▶ Prompt
Give back only one number: how many lines in the data below contain the word "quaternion".

▶ Records supplied
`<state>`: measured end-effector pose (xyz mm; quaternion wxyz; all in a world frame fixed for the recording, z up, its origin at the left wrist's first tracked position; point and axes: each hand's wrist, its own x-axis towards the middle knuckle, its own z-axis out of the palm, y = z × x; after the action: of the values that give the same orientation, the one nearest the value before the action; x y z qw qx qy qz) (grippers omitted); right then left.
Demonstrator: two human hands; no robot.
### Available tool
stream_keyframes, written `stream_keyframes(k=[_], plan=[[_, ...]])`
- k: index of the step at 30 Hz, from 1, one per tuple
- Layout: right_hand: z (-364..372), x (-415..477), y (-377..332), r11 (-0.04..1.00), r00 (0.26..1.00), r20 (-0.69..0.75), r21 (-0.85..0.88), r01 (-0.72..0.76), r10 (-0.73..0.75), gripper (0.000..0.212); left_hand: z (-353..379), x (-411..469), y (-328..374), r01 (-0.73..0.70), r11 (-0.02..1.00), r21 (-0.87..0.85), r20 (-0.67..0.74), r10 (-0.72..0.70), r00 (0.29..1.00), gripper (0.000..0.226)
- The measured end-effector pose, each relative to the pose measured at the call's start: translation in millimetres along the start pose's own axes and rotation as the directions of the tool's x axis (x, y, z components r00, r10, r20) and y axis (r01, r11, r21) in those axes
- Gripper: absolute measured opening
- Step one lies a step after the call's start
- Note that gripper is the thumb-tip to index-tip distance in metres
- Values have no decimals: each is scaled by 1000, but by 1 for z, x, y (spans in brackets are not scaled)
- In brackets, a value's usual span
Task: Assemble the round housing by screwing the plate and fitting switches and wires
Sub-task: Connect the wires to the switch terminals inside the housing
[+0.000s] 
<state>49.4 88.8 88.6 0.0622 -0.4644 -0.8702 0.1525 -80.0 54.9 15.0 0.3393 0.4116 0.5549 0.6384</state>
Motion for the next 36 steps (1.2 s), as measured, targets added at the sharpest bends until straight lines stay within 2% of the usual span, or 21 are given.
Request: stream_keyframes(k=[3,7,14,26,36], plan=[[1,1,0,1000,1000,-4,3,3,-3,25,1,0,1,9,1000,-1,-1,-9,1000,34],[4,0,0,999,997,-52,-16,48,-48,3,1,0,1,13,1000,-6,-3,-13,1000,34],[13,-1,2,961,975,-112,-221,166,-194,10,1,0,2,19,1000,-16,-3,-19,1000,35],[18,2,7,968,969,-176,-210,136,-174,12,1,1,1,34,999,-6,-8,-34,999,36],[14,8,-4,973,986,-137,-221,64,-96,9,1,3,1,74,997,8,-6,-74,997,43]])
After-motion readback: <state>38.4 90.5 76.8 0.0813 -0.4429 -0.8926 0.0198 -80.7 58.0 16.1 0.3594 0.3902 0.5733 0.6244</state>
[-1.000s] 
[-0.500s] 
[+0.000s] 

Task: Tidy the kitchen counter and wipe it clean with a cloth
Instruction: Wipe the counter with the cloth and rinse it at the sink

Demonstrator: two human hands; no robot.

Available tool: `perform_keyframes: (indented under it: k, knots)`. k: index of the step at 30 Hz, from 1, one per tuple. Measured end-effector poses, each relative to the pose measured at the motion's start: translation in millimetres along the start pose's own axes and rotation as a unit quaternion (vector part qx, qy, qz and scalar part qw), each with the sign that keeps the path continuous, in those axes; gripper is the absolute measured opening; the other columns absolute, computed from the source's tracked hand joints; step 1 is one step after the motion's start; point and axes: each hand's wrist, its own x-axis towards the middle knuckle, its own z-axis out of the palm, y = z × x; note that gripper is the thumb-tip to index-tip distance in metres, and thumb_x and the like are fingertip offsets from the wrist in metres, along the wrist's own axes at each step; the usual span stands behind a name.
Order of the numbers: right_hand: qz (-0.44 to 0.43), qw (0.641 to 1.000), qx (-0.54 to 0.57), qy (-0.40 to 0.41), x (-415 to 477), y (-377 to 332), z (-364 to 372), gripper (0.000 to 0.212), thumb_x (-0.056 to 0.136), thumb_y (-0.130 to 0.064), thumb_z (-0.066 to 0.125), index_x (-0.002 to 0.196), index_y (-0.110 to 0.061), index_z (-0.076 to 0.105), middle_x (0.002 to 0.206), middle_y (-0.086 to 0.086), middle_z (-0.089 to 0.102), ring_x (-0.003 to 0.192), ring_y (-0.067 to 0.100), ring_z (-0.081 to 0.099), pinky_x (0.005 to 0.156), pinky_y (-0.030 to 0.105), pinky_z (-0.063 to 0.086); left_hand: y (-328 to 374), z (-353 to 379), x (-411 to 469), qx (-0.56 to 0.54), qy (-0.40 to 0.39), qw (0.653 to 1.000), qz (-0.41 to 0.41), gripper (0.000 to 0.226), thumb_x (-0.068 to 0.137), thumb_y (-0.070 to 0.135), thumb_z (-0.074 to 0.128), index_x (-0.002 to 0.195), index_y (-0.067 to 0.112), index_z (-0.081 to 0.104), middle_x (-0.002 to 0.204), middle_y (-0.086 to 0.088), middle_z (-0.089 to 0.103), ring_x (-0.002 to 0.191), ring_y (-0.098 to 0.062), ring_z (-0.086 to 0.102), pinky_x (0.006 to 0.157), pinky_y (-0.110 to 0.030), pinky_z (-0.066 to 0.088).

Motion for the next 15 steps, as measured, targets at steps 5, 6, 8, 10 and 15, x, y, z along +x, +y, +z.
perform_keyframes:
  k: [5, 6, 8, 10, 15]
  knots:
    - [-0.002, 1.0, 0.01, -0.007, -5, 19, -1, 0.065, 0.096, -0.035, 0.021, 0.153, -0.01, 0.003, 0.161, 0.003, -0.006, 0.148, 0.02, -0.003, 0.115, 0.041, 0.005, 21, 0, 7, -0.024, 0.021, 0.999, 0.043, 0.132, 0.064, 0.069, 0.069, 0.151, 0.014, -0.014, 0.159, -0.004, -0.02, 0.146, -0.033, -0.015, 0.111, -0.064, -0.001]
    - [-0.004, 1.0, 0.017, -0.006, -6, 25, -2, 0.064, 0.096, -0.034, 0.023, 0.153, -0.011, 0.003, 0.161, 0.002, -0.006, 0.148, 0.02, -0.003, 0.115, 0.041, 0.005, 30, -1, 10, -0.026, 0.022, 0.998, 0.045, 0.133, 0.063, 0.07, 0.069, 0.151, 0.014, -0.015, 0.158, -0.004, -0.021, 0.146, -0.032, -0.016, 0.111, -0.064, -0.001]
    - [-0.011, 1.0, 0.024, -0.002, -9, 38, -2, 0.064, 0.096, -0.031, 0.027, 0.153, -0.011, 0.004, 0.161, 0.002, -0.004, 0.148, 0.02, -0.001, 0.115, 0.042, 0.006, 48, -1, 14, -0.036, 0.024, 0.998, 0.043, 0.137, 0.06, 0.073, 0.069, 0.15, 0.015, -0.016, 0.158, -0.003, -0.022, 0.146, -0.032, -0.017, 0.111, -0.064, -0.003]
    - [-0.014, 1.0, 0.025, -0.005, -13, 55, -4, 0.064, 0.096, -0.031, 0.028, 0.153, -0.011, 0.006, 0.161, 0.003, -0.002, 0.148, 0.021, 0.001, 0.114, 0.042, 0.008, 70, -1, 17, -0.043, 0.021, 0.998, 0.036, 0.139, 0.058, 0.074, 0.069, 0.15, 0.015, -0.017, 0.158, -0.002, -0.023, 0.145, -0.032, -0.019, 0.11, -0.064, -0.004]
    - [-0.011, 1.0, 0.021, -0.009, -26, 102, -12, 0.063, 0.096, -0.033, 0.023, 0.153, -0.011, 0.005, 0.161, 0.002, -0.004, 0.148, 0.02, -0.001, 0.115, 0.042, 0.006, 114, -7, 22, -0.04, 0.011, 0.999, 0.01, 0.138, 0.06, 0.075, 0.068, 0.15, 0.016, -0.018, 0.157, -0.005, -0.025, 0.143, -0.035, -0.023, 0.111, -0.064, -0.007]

▶ Response for this exercise
2